WORK ITEM
Copy out all of the entries below without any change.

[Entries taken from a collection]
▬▬▬▬▬▬▬▬▬▬
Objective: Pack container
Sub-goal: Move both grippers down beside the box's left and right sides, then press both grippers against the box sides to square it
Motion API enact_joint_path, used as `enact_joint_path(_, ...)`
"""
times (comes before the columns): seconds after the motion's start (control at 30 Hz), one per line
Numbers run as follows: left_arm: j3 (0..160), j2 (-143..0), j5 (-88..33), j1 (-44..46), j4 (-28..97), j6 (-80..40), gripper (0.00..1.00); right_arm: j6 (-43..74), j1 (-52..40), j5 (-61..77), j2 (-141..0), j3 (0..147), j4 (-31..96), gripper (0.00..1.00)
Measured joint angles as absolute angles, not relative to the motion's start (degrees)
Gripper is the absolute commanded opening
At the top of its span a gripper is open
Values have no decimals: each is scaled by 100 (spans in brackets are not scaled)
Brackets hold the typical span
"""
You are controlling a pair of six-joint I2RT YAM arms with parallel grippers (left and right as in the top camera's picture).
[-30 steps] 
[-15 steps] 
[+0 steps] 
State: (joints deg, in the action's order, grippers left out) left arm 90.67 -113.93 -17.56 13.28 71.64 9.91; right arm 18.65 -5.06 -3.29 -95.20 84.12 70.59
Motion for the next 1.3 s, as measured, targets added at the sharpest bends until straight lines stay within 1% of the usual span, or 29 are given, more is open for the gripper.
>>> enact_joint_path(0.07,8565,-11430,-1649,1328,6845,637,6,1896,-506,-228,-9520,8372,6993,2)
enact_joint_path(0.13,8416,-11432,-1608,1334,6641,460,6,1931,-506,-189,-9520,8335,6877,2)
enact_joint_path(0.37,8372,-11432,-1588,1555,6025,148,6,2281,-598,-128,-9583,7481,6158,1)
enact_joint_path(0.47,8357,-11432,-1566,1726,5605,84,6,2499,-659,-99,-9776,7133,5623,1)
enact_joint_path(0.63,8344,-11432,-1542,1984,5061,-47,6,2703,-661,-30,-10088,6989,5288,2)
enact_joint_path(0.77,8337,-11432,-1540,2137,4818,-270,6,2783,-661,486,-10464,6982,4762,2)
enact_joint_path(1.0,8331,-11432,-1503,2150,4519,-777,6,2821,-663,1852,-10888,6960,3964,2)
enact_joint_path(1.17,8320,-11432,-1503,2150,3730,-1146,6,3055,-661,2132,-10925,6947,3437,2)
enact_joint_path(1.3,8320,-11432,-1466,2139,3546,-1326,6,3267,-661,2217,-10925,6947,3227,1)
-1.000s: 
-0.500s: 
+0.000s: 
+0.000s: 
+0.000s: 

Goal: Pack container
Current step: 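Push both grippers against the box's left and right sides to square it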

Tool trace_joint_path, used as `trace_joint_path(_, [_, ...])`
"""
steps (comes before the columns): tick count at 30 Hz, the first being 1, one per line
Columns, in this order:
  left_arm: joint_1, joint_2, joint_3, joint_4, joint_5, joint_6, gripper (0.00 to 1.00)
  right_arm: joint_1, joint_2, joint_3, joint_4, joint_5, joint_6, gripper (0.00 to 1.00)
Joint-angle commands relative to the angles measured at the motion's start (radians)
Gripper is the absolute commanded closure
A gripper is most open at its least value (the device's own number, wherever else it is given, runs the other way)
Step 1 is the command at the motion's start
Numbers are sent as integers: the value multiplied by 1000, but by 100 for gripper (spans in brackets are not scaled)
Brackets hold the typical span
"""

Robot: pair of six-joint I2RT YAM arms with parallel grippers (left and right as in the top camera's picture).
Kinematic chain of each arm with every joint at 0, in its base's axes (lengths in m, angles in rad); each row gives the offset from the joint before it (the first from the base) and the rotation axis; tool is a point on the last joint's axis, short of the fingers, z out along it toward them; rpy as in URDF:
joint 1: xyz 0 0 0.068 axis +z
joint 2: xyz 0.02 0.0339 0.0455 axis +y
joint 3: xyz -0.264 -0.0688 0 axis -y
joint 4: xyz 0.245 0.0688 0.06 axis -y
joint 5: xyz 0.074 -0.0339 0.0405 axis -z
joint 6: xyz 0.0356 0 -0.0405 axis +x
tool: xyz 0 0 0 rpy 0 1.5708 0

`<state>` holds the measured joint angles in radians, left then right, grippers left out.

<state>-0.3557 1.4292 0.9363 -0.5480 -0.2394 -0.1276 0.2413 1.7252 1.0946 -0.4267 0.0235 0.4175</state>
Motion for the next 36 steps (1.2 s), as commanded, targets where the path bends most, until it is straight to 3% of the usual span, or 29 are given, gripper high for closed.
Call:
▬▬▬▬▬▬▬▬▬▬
RESULT OF THE EXERCISE
Objective: Pack container
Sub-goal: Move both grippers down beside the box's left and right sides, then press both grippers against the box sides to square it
Motion API enact_joint_path, used as `enact_joint_path(_, ...)`
"""
times (comes before the columns): seconds after the motion's start (control at 30 Hz), one per line
Numbers run as follows: left_arm: j3 (0..160), j2 (-143..0), j5 (-88..33), j1 (-44..46), j4 (-28..97), j6 (-80..40), gripper (0.00..1.00); right_arm: j6 (-43..74), j1 (-52..40), j5 (-61..77), j2 (-141..0), j3 (0..147), j4 (-31..96), gripper (0.00..1.00)
Measured joint angles as absolute angles, not relative to the motion's start (degrees)
Gripper is the absolute commanded opening
At the top of its span a gripper is open
Values have no decimals: each is scaled by 100 (spans in brackets are not scaled)
Brackets hold the typical span
"""
You are controlling a pair of six-joint I2RT YAM arms with parallel grippers (left and right as in the top camera's picture).
[-30 steps] 
[-15 steps] 
[+0 steps] 
State: (joints deg, in the action's order, grippers left out) left arm 90.67 -113.93 -17.56 13.28 71.64 9.91; right arm 18.65 -5.06 -3.29 -95.20 84.12 70.59
Motion for the next 1.3 s, as measured, targets added at the sharpest bends until straight lines stay within 1% of the usual span, or 29 are given, more is open for the gripper.
>>> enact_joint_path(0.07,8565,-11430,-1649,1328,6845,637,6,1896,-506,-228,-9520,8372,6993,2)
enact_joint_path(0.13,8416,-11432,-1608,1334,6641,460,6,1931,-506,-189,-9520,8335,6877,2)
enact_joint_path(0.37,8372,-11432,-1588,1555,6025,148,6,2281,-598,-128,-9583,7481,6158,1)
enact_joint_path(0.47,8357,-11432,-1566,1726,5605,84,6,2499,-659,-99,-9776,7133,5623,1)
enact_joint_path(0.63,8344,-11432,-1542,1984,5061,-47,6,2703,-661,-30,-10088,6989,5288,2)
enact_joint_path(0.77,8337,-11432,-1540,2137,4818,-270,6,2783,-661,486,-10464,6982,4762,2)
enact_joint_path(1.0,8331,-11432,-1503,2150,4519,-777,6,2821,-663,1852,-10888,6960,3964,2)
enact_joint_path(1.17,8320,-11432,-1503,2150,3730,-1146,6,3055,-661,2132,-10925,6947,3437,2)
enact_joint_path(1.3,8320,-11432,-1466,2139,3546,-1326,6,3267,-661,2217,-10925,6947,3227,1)
-1.000s: 
-0.500s: 
+0.000s: 
+0.000s: 
+0.000s: 

Goal: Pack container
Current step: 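Push both grippers against the box's left and right sides to square it
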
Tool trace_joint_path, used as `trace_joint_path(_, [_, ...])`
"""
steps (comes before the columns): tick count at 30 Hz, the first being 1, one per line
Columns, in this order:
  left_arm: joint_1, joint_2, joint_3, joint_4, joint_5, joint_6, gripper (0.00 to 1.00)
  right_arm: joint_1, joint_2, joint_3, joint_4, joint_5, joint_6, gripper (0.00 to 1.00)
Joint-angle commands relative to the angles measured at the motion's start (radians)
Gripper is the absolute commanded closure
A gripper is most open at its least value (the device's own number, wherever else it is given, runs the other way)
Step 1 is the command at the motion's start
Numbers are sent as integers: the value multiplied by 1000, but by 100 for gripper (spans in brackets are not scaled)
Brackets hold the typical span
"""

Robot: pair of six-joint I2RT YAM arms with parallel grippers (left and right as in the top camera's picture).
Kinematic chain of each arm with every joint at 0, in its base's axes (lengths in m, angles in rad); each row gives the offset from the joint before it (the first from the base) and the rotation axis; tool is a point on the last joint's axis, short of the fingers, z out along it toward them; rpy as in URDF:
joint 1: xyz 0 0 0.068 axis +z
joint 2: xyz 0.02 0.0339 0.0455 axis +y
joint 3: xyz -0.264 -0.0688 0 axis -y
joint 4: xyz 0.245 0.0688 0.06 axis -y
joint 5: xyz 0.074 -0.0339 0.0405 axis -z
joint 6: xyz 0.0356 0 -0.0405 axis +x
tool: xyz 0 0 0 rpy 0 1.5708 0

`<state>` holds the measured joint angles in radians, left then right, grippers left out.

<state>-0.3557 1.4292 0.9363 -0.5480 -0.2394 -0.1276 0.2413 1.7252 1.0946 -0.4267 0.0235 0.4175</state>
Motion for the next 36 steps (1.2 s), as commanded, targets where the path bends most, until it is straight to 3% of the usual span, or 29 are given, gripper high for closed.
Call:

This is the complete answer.